What the task requires: If a line of the data below holds the string "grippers", copy it.

Extracted material:
»»

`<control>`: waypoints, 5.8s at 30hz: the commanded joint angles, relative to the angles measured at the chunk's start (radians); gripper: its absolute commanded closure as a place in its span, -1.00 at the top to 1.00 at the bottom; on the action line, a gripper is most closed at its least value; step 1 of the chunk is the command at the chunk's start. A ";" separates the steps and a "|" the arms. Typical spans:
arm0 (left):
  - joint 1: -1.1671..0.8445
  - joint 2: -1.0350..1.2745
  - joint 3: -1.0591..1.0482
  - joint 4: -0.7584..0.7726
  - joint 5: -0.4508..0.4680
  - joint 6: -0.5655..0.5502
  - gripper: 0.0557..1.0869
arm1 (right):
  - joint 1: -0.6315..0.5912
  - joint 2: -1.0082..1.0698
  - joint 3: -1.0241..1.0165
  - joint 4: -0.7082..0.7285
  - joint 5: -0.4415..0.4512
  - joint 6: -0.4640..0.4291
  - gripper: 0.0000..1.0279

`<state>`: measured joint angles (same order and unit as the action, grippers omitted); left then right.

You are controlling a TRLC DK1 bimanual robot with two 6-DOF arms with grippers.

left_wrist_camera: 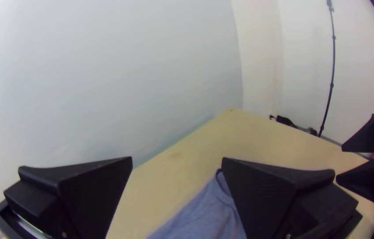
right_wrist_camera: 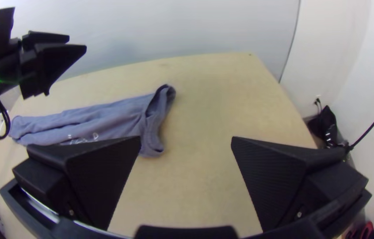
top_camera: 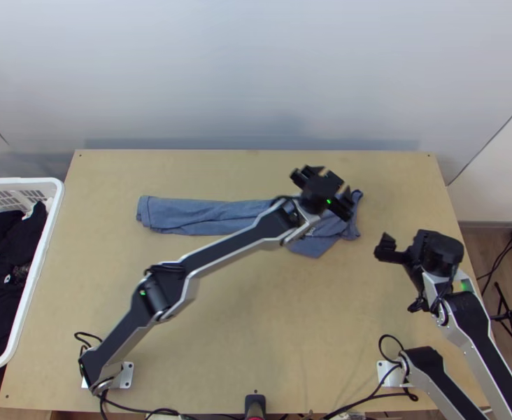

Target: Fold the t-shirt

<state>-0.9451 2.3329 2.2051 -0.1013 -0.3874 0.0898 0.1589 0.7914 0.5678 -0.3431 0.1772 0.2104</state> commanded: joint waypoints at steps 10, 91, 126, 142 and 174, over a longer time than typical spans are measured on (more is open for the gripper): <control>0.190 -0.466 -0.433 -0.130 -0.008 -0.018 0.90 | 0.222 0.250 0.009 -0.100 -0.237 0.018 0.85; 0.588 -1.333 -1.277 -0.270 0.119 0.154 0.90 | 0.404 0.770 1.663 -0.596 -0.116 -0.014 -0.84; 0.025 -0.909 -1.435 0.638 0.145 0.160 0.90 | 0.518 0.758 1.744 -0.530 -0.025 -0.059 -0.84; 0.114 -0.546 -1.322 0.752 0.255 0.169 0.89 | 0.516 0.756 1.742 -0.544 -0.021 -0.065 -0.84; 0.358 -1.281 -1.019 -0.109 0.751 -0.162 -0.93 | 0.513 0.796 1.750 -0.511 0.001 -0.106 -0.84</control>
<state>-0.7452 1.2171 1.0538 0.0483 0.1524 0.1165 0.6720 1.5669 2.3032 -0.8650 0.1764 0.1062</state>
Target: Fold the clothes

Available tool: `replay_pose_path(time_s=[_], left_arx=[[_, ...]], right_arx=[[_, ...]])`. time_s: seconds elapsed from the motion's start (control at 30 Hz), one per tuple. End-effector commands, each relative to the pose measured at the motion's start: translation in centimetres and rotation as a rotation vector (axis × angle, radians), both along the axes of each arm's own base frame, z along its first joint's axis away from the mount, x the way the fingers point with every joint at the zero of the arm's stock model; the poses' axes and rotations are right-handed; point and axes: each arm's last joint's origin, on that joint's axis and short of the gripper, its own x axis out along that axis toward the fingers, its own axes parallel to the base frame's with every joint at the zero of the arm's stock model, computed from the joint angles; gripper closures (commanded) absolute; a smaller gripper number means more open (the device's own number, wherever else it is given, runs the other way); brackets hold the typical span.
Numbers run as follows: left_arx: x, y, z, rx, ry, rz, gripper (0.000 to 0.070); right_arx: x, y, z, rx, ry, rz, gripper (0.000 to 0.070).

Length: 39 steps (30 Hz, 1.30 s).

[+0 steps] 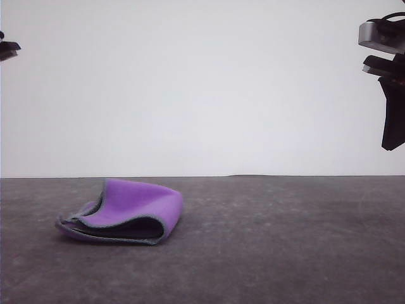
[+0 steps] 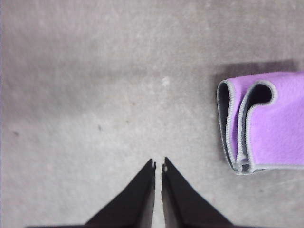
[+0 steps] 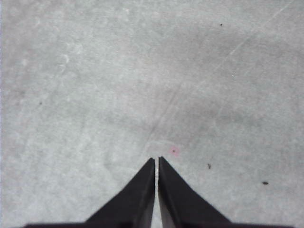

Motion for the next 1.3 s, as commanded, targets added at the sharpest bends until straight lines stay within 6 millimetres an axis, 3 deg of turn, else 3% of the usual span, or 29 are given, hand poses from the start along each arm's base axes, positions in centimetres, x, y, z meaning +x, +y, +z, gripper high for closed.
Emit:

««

Answer box:
`<state>`: measured joint angles (same order and unit as the action, grippers omitted); left then right.
You are controlling a TRLC DK1 bimanual robot with two 6-DOF arms with grippers.

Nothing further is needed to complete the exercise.